→ Work instruction
Only the lines of the data holding the string "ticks" need to be returned.

====================

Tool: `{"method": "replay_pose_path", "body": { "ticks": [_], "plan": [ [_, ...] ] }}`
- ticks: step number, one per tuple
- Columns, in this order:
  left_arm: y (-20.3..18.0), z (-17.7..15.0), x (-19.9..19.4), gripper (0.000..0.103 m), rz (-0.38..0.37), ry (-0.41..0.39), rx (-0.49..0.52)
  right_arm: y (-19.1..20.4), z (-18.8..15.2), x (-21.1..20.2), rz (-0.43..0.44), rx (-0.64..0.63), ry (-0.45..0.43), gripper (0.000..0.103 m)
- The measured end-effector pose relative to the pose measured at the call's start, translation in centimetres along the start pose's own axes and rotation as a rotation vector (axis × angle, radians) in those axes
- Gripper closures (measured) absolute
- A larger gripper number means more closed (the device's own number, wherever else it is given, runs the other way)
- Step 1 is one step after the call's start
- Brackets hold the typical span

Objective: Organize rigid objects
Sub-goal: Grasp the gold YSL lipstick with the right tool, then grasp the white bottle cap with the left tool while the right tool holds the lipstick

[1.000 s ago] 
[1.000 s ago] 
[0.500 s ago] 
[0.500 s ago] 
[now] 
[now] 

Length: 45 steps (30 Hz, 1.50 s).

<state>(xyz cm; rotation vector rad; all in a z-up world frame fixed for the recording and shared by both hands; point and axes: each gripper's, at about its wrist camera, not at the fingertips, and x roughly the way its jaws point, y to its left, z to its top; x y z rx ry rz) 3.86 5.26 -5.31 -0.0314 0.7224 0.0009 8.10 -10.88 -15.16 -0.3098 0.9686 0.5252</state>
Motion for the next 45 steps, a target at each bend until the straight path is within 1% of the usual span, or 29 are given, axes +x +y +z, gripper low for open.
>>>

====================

→ Response box
Tool: `{"method": "replay_pose_path", "body": { "ticks": [_], "plan": [ [_, ...] ] }}`
- ticks: step number, one per tuple

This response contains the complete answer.